Сын открыл глаза, схватил телефон.

– Я же в школу проспал! Будильник не прозвонил почему-то. А что вы меня не разбудили? Слушай, ты расстроен чем-то? А, пап?

– Сынуль, я твой будильник сам отключил поздно вечером. Сегодня в школу не идешь.

– Да что случилось-то? – уже понимая, что да, что-то действительно случилось, спросил Антон.

– Матвей вчера попал под машину. Насмерть.

Антон замер, потом отвернулся к стенке, накрыв голову подушкой. Игорь крепко сжал его плечо, потом тихонько вышел из комнаты.

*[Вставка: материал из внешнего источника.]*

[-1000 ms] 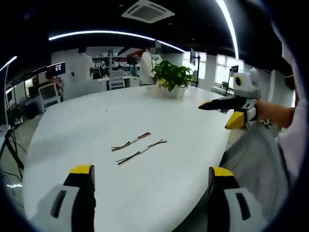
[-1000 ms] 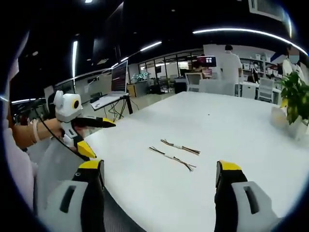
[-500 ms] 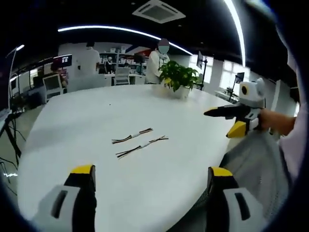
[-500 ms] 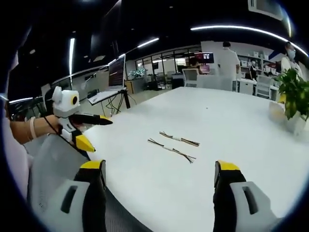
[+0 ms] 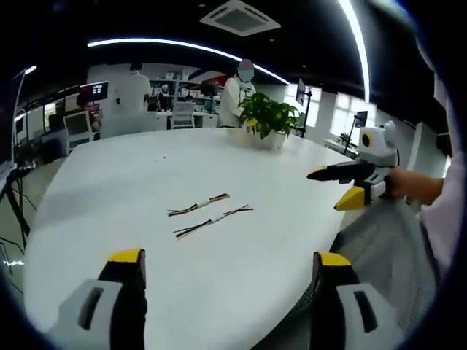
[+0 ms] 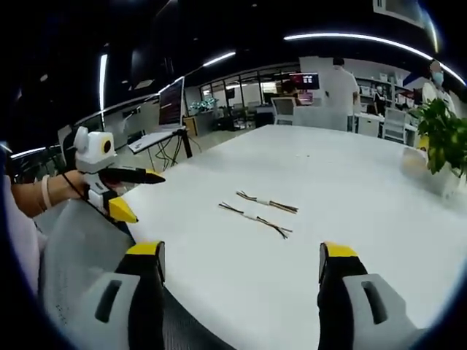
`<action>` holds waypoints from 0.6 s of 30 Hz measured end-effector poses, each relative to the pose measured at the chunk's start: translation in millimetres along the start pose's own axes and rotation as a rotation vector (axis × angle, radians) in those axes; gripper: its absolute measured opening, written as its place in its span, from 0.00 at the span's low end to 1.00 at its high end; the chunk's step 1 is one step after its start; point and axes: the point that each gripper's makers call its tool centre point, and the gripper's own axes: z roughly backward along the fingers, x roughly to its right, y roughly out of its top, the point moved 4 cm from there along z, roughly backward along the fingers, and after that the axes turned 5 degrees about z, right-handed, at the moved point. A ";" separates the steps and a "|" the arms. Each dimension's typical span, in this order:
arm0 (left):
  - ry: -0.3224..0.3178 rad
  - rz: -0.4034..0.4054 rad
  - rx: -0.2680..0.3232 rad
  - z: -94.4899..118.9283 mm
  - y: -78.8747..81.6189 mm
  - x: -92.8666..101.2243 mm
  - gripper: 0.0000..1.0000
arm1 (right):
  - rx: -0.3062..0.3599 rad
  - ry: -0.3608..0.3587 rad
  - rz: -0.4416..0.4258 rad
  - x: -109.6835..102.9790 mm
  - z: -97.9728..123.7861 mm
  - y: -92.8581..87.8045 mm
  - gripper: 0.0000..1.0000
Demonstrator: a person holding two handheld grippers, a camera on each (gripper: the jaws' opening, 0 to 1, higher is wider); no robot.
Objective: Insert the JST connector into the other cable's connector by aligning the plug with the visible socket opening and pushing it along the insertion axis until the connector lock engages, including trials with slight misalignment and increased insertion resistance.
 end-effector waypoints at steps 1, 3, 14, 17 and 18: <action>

«Матвей попал под машину! Насмерть». Антон повторял эти слова, но они пока оставались для него бессмысленными. Наверное, это неправда! Может быть, это другой парень, похожий, неправильно опознали? Или Матвей это подстроил, ну, как доктор Хаус, а сам уехал куда-нибудь, в Индию там, или, может, в монастырь ушел? Но в глубине души он уже начинал понимать, что Матвея нет. И что растягивать стадию отрицания не имеет смысла. Взял телефон, внимательно всмотрелся в фотографию друга на его номере. Нет, не может быть. Вот же он, живой. И они вчера виделись в школе… Он увеличил фото и вгляделся в глаза друга – оживленные, смеющиеся. «Матвей, позвони, скажи, что жив, что это ошибка». Антон еще прибавил увеличение, так что оставались лишь глаза. Глаза больше не смеялись.